In the listing that follows, give every line again exactly and omit the pictures.
#####
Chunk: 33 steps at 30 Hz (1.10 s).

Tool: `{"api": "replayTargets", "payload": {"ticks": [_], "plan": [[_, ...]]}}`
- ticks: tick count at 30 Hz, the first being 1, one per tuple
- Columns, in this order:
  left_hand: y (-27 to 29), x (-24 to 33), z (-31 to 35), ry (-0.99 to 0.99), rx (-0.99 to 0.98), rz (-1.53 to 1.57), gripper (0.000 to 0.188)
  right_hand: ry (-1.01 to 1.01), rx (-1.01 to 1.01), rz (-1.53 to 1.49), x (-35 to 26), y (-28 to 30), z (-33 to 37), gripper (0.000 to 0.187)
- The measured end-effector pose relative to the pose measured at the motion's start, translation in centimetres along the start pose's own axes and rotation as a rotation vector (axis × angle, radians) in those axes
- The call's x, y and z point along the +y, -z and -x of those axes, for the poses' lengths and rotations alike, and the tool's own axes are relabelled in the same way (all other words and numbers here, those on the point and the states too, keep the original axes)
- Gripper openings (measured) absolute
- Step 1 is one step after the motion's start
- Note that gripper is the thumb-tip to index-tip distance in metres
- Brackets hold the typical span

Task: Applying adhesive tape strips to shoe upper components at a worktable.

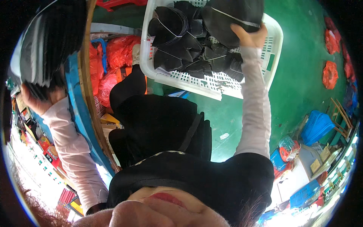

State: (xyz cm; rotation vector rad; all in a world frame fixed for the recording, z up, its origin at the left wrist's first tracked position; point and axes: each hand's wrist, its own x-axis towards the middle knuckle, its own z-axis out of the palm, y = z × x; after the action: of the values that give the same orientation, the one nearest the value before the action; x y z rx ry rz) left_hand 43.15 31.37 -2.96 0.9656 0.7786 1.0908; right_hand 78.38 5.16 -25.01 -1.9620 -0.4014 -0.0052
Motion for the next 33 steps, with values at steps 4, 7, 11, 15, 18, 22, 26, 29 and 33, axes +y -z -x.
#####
[Reply to the exercise]:
Chunk: 33 steps at 30 Hz (1.10 s).

Tool: `{"api": "replayTargets", "payload": {"ticks": [_], "plan": [[_, ...]]}}`
- ticks: tick count at 30 Hz, the first being 1, one per tuple
- Columns, in this order:
  left_hand: y (-27 to 29), x (-24 to 33), z (-31 to 35), ry (-0.99 to 0.99), rx (-0.99 to 0.98), rz (-1.53 to 1.57), gripper (0.000 to 0.188)
  right_hand: ry (-1.01 to 1.01), rx (-1.01 to 1.01), rz (-1.53 to 1.49), x (-35 to 26), y (-28 to 30), z (-33 to 37), gripper (0.000 to 0.187)
- The measured end-effector pose relative to the pose measured at the motion's start, translation in centimetres along the start pose's own axes and rotation as a rotation vector (axis × angle, radians) in those axes
- The call's x, y and z point along the +y, -z and -x of those axes, for the poses' lengths and rotations alike, and the tool's own axes are relabelled in the same way (all other words and numbers here, those on the point and the states too, keep the original axes)
- Gripper openings (measured) absolute
- Step 1 is one step after the motion's start
- Note that gripper is the thumb-tip to index-tip distance in metres
- Brackets hold the typical span

Task: Applying adhesive tape strips to shoe upper components at a worktable.


State: (xyz cm; rotation vector rad; all in a world frame fixed for the recording, z up, its origin at the left wrist's first tracked position; point and axes: each hand's wrist, its own x-axis towards the middle knuckle, its own z-axis out of the palm, y = z × x; after the action: of the values that give the same orientation, the one nearest the value before the action; x y z rx ry rz) left_hand 43.15 31.37 -2.96 0.9656 0.7786 1.0908; right_hand 78.38 5.16 -25.01 -1.9620 -0.4014 -0.0052
Motion for the next 33 steps, with values at steps 4, 7, 11, 15, 18, 22, 26, 29 and 33, axes +y -z -x.

A complete answer has now been given.